Üç aylık iktidarları dönemlerinde sergilenen genel görünüm hazindir. İçeride halka karşı Kasımpaşalılık, dışarıda ise, küresel efendilere karşı itaatkar, teslimiyetçi, ulusal çıkarlardan feragat derecesindeki tavır, yüz kızartıcıdır. Türk Milletinin onurunu zedeleyecek ölçülere varmıştır.
Zoraki Genel Başkan, gayri siyasal başbakan Kasımpaşalı, üç aylık pratiği ile yalnız siyasal açıdan değil, ulusal açıdan da bir milli güvenlik sorunu olduğunu kanıtlamıştır.
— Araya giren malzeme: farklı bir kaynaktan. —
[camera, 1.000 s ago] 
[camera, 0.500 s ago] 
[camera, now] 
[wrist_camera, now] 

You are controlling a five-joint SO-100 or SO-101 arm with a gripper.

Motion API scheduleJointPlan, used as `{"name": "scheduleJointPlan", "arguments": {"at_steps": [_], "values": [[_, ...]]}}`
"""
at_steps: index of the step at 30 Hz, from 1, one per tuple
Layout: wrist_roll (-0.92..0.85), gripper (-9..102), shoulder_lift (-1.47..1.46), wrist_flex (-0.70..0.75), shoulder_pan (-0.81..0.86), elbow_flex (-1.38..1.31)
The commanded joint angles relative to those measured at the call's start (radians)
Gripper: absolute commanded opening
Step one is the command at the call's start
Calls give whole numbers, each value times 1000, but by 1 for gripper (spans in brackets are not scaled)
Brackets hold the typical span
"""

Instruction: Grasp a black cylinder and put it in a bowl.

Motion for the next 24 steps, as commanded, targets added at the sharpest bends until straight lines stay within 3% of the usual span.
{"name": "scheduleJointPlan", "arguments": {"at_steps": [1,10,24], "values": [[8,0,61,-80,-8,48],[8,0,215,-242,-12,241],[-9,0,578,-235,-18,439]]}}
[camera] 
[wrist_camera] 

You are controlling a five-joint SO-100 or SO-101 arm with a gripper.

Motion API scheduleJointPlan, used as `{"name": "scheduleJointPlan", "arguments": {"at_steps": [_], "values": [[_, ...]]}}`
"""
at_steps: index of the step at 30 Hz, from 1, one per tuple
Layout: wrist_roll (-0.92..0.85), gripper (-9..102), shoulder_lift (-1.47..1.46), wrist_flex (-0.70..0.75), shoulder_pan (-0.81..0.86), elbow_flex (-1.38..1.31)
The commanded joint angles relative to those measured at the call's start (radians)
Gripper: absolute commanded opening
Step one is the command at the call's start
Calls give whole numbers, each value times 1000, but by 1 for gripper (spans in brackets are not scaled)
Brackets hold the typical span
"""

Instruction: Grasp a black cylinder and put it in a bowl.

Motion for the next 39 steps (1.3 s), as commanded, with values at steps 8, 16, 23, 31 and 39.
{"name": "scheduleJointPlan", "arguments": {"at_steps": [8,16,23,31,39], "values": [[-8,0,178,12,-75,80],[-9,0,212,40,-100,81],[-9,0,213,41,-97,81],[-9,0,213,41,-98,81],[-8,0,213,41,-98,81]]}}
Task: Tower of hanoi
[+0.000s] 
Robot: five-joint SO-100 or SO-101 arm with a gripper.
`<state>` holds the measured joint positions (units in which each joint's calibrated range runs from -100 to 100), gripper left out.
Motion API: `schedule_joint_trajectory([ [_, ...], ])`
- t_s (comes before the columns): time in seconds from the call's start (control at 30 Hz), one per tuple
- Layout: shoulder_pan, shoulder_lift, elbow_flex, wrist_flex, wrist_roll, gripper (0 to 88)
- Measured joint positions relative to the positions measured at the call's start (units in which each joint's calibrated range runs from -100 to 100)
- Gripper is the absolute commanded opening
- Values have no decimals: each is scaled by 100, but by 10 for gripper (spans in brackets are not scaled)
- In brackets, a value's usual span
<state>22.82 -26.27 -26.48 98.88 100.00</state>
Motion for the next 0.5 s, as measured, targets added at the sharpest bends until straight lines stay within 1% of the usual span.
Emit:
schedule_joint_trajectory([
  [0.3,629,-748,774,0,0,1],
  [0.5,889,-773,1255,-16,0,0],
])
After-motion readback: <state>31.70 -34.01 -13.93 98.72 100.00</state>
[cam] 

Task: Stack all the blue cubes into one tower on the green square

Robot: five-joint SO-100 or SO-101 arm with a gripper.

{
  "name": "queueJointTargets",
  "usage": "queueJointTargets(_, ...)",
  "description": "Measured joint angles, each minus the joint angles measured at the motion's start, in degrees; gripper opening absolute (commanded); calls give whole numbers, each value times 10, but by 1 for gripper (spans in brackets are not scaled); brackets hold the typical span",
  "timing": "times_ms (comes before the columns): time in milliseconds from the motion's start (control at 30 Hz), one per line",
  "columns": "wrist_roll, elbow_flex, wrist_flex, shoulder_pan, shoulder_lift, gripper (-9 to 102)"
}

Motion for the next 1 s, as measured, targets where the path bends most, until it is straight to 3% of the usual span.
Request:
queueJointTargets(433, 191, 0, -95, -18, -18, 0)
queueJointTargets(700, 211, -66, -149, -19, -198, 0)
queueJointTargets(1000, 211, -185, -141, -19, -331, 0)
Kıbrıs’ta teslimiyete zorlayıcı ve kazanılmış mevzileri berhava edici tavrı çok açıktır. Pervasız bir şekilde, bu güne kadar elde edilen kazanımların da kaybına yol açacak bir süreç başlamıştır. AB, Ege, Kuzey Irak ve diğer ulusal konularda bizatihi kendisi bir ulusal güvenlik sorunu haline gelmiştir. Bu Türkiye Cumhuriyeti tarihinde ilk kez olmaktadır. Özal’ın yabancı dil bilmeyeni ve daha pervasızı ile karşı karşıyayız.